International Phone Sign-Up
Problem
Our sign-up flow currently supports ~20 countries, but the existing country code picker is built using a native iOS component that lists only codes and country initials. This UI isn't scalable or user-friendly enough to support additional countries — limiting our global expansion and degrading the user experience for international customers.
Solution
I redesigned the UI to be more flexible and intuitive. The new component shows flags and full country names, displays frequently used countries at the top, and includes a searchable expanded view for fast access. This creates a much more scalable and accessible experience as we work toward supporting all countries.
Expected Impact
The redesign is expected to drive increased sign-ups by reducing friction for international users, improving clarity during phone number entry, and shortening time to complete sign-up. It also lays the foundation for future scalability as we expand support to more countries.
Login as a Service
Problem
DoorDash customer accounts hold rich data — delivery address, payment method, and more — but this value is currently siloed within the DoorDash app and site. External partners (like retailers or third-party merchants) must build custom integrations to unlock features like instant delivery or DashPass benefits, resulting in a fragmented, inconsistent experience.
Solution
As part of a broader initiative to productize DoorDash login, I designed a conceptual flow for how external partners like Home Depot could embed DoorDash services into their own experiences. The end-to-end design maintains the partner’s brand while introducing lightweight, intuitive moments for users to log in with DoorDash, access saved account details, check out in one tap, and unlock benefits like 1-hour delivery for eligible items.
Outcome
This work was shared with cross-functional leadership as a vision for external partnerships and a foundation for scaling DoorDash’s identity and logistics capabilities into third-party experiences.
Affordability: Surprise Bags & Dynamic Discovery
Problem
DoorDash has limited offerings tailored to price-sensitive customers, and many merchants struggled with excess inventory that often went unsold. This gap left value-conscious users underserved, while also resulting in food waste and lost revenue for merchants.
Solution
While supporting the Affordability team, I explored two vision concepts aimed at improving affordability and retention:
Surprise Bags Under $10: Inspired by Too Good To Go, this concept repackages surplus inventory into low-cost, high-value meals.

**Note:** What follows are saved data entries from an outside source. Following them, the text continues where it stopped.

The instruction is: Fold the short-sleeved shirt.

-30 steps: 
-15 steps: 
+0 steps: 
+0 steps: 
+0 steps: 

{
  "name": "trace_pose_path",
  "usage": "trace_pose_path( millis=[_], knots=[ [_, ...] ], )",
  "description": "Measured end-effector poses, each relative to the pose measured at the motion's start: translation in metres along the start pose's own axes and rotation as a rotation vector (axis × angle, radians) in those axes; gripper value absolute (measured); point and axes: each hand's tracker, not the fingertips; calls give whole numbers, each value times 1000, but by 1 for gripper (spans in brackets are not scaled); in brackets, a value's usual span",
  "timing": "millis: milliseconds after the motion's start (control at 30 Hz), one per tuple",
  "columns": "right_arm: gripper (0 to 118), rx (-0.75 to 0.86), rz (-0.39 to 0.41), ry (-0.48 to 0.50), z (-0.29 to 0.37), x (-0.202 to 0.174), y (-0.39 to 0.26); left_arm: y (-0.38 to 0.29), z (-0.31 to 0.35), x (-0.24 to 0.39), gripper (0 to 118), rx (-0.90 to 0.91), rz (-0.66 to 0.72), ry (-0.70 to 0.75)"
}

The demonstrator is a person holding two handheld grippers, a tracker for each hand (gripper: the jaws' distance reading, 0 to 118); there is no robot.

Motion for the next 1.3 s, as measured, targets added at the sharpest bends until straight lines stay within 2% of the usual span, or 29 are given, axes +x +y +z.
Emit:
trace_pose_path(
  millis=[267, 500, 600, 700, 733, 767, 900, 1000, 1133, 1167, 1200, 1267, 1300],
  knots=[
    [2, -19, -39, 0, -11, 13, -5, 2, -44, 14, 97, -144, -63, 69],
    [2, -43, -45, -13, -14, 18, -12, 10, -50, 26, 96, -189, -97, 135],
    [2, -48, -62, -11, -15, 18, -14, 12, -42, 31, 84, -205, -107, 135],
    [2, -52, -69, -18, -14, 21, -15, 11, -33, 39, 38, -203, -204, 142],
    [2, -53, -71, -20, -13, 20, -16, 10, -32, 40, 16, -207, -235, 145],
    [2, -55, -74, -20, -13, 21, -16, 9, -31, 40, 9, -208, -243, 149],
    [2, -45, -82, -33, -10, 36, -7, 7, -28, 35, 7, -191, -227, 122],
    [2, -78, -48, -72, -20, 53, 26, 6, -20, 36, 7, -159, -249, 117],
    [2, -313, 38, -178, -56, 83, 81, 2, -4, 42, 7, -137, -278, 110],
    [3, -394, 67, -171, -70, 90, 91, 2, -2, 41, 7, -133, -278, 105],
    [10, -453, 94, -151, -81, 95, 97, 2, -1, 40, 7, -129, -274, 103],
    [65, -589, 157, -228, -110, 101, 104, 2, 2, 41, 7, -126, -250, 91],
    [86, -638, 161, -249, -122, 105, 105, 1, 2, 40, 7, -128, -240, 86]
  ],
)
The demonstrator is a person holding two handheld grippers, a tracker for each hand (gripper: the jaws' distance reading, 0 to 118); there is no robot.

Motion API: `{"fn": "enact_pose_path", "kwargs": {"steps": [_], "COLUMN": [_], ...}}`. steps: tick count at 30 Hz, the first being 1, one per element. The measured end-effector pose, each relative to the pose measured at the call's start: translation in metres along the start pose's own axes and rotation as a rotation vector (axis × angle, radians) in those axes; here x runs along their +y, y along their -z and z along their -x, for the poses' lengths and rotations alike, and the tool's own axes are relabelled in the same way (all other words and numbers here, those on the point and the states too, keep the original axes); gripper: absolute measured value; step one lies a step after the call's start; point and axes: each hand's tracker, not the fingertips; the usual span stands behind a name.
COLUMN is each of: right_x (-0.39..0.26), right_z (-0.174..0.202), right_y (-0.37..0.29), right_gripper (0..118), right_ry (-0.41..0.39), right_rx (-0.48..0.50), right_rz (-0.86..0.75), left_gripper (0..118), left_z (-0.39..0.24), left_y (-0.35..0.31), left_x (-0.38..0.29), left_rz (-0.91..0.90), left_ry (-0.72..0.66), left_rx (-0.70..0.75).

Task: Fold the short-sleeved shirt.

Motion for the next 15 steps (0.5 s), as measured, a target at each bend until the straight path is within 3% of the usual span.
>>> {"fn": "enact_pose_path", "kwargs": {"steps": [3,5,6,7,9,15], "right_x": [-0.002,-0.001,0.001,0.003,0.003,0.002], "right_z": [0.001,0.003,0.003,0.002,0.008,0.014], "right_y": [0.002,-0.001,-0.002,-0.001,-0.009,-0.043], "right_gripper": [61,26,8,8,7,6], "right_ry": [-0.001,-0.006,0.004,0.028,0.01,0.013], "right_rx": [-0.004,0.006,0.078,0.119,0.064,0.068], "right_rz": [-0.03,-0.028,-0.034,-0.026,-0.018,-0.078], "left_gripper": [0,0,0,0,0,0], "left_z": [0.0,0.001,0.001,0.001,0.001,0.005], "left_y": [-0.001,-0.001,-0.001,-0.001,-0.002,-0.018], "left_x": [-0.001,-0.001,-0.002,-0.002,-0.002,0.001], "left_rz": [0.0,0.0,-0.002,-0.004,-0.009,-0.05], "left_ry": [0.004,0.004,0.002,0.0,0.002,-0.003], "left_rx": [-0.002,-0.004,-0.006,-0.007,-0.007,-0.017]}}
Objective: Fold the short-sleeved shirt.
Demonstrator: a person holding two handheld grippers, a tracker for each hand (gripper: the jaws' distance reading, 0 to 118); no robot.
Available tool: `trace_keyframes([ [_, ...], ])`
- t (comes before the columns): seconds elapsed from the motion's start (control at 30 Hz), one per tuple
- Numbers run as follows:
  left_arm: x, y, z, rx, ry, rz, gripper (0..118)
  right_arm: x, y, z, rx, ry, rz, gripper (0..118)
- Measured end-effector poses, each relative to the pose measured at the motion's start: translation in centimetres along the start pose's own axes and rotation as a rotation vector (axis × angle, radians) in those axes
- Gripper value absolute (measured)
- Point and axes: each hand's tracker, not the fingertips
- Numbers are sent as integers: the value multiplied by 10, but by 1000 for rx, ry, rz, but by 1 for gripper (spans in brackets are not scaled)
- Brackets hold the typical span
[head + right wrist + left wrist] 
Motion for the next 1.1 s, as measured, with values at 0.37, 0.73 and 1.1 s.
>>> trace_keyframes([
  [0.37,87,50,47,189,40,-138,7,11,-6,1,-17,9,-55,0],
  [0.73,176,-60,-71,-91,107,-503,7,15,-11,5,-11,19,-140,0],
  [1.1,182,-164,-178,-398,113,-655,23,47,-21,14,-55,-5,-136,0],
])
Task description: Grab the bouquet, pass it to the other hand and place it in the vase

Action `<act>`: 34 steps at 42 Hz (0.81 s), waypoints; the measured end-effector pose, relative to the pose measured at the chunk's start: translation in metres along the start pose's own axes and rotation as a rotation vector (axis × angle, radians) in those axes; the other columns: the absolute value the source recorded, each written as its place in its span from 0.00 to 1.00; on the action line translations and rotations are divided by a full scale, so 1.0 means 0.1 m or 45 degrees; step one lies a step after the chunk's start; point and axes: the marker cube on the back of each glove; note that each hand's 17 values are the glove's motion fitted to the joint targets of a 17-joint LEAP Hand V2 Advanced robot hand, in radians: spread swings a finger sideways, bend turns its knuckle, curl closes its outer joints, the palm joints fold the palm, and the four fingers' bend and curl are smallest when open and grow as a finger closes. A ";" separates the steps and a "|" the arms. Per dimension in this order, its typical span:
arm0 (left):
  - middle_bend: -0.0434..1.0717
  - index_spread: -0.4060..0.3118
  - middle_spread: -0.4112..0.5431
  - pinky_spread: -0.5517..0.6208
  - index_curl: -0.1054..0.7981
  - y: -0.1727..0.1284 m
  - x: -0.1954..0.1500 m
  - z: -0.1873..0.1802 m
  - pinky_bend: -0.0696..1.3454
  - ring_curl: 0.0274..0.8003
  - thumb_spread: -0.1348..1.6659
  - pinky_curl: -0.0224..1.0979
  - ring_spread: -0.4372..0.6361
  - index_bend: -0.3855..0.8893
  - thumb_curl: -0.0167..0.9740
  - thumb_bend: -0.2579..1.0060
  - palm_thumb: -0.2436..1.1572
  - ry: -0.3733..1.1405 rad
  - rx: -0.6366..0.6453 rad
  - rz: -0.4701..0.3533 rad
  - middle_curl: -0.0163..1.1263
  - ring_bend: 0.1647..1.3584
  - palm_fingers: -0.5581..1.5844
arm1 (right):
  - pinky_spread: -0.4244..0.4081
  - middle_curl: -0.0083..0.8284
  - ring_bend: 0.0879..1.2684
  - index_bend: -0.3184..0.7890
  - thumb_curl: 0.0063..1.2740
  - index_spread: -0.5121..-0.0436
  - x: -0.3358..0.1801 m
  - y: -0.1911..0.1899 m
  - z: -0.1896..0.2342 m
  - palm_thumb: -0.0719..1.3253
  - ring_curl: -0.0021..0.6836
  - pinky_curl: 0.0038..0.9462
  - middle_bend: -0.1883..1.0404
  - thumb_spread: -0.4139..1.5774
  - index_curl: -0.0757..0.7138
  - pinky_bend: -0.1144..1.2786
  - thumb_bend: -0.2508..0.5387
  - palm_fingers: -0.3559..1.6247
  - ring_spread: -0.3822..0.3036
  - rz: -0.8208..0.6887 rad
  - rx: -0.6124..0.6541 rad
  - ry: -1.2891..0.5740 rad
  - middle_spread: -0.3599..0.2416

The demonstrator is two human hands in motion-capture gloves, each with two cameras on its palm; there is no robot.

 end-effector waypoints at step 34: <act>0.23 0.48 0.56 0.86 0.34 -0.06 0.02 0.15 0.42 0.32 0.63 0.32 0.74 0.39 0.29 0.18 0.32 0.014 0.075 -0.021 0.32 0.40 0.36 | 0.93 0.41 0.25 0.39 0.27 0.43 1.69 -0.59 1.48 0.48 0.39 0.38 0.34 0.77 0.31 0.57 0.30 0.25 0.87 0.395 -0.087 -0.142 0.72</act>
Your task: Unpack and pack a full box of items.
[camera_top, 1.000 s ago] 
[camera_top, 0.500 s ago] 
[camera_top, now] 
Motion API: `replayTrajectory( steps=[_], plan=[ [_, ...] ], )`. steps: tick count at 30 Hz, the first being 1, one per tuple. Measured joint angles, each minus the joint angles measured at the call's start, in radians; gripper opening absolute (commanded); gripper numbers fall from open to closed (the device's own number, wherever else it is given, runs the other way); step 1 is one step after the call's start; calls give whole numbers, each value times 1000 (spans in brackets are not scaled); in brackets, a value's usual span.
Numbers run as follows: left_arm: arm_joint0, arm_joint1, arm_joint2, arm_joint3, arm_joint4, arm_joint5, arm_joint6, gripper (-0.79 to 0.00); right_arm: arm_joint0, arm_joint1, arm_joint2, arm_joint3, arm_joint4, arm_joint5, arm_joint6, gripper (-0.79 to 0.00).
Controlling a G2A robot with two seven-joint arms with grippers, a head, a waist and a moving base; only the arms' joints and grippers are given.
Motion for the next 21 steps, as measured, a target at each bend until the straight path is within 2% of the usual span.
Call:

It provides merchants a new way to recover revenue while offering customers an affordable and exciting experience.
Dynamic Discovery: A feed evolution model that starts deal-first for new or lapsed users — helping reduce churn — and gradually shifts toward selection-first as trust builds. This approach helps balance affordability and variety based on user behavior over time.
Expected Impact
These concepts were presented to senior leadership as part of a broader affordability strategy, with the goal of informing future product directions. If implemented, they’re expected to increase GOV and MAU by improving perceived value, reducing food waste, and tailoring the DoorDash experience to better meet the needs of price-sensitive users.
Learnings
Working across both the Login and Affordability spaces at DoorDash gave me a front-row seat to the impact of small, focused product decisions at scale. I learned how to design within fast-paced, high-growth environments, where even subtle changes to entry points, flows, or messaging can move millions in GOV.
I also saw the power of designing for flexibility — whether that meant supporting multiple accounts, evolving user behavior over time, or scaling identity across external platforms. Most importantly, I learned how to communicate design not just as UI, but as product and platform thinking — especially when presenting vision work to leadership.